▸ **EXERCISE BRIEF**
Transcribe the listing below only from the line with "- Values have" up to and including the line with "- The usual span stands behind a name".
====
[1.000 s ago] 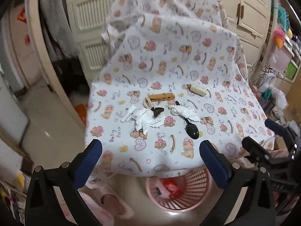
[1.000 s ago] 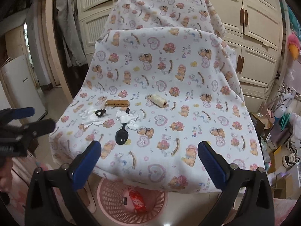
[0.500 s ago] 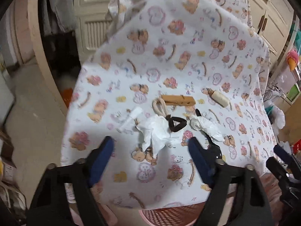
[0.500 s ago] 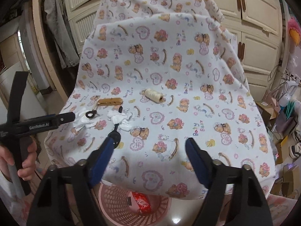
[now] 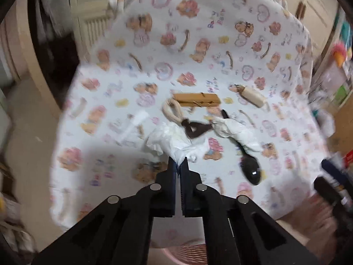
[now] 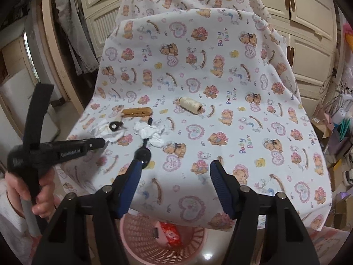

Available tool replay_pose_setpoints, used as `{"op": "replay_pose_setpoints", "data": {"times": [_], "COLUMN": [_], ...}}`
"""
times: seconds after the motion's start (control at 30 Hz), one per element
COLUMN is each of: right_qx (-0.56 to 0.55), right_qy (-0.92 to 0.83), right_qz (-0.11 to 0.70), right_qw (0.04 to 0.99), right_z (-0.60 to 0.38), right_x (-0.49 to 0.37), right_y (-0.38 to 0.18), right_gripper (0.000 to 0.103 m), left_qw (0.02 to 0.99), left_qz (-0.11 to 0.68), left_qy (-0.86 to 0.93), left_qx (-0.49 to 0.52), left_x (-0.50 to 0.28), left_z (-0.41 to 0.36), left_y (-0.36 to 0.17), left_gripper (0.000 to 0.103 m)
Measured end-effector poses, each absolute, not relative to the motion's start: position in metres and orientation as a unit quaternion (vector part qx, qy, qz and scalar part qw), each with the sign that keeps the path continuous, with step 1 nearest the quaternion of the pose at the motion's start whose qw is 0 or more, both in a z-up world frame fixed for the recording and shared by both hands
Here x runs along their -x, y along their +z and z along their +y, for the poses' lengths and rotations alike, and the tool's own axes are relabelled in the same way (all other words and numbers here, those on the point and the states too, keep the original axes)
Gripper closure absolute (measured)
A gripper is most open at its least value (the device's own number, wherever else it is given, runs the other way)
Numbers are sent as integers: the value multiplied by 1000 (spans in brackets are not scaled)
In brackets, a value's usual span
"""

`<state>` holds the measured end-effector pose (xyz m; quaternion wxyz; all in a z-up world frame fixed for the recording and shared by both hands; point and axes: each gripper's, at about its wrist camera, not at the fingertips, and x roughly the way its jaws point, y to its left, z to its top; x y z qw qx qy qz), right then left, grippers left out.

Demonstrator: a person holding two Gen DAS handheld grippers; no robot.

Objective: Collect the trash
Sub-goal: 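Grasp a white tissue with the left gripper while the right gripper grasps another tissue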

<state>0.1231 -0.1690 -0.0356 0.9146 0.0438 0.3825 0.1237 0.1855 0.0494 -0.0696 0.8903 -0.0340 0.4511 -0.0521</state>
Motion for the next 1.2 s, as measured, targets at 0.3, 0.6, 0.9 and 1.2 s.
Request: {"op": "replay_pose_setpoints", "data": {"times": [0.3, 0.6, 0.9, 1.2], "right_qx": [-96, -137, -95, -110], "right_qy": [146, 160, 148, 141], "right_qz": [410, 442, 442, 425], "right_qw": [895, 872, 879, 887], "right_z": [-161, -137, -101, -115], "right_x": [-149, -194, -221, -213], "right_y": [-44, -58, -69, -63], "right_gripper": [63, 72, 78, 101], "left_qw": [909, 917, 924, 919], "left_qz": [408, 391, 379, 390], "left_qy": [-85, -41, -28, -16], "left_qx": [26, 63, 37, 60], "left_x": [-158, -161, -162, -166], "left_z": [38, 65, 58, 66], "left_y": [-38, -25, -22, -27], "left_gripper": [102, 102, 102, 102]}}
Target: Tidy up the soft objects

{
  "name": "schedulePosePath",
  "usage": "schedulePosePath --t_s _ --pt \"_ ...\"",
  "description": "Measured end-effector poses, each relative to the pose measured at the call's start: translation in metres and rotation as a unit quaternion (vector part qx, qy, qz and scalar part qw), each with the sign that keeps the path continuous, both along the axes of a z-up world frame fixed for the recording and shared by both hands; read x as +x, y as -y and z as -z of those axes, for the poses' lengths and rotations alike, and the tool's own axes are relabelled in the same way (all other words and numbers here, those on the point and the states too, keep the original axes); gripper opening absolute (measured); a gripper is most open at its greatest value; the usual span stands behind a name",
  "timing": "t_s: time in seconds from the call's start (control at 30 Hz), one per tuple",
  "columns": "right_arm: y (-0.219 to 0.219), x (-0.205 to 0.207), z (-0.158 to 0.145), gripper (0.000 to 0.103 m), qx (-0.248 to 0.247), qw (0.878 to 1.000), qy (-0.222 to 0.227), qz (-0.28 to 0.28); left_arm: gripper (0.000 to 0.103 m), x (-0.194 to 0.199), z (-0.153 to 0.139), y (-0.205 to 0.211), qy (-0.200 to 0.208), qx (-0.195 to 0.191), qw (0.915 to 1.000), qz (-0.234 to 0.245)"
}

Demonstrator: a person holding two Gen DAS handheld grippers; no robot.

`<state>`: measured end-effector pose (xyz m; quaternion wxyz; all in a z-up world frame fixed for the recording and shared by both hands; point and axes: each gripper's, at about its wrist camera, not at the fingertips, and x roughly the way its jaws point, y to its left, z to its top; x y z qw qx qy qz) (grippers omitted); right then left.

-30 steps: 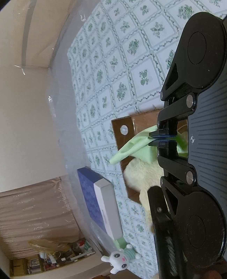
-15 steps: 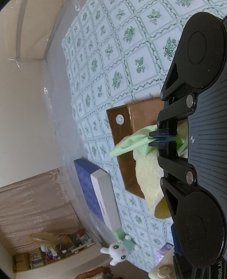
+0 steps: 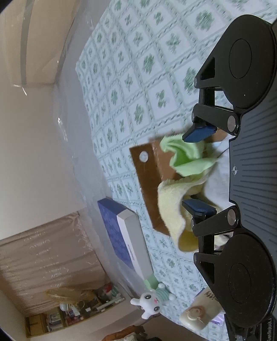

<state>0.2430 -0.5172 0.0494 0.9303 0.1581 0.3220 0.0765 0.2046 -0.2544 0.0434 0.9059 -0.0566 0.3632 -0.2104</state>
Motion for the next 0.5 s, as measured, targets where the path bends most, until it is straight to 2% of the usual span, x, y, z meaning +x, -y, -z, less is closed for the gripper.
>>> schedulePosePath --t_s 0.2,0.5 --pt "-0.001 -0.047 -0.005 0.060 0.000 1.000 -0.006 0.019 0.085 -0.029 -0.002 -0.008 -0.003 0.003 1.0000 0.000" --pt "-0.015 -0.112 -0.003 0.066 0.008 0.999 -0.022 0.043 0.096 -0.064 -0.005 -0.020 -0.001 0.014 0.9996 -0.026"
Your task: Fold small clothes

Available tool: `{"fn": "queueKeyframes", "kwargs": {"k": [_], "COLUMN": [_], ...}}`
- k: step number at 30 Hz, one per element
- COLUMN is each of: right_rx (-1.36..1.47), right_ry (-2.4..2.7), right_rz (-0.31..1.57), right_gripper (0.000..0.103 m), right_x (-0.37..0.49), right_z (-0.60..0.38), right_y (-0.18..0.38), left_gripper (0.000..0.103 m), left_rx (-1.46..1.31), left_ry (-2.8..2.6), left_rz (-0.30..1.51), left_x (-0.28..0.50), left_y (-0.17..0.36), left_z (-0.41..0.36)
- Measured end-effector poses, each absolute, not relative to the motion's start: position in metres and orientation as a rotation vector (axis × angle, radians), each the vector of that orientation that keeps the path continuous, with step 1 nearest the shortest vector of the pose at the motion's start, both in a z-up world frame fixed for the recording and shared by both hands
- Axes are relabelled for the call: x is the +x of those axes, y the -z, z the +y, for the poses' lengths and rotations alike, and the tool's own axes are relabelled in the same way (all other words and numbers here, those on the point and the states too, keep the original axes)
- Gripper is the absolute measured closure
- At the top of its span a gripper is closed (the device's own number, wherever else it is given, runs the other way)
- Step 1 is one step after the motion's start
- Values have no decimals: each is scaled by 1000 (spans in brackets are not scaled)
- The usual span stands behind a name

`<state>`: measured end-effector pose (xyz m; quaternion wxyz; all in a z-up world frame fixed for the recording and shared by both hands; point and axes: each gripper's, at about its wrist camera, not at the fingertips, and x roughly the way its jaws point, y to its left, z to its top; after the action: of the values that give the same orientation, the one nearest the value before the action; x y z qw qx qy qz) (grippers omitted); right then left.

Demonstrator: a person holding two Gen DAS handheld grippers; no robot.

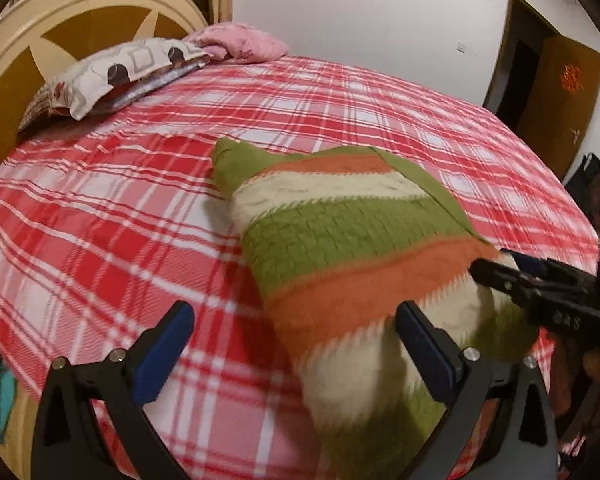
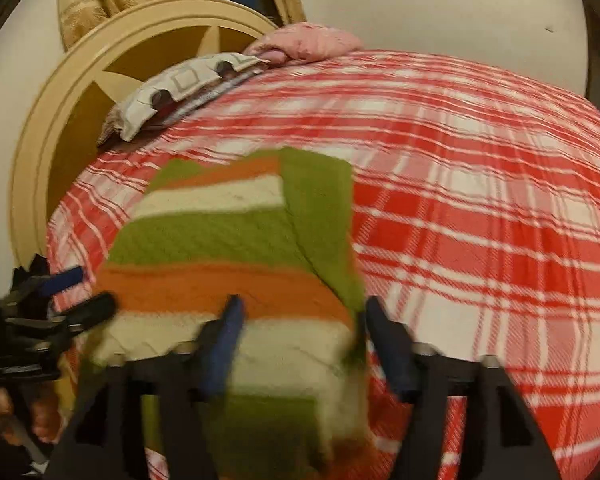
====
▸ **THE ANSWER**
- Values have no decimals: each is scaled by 1000 (spans in brackets are not scaled)
- The usual span stands behind a name

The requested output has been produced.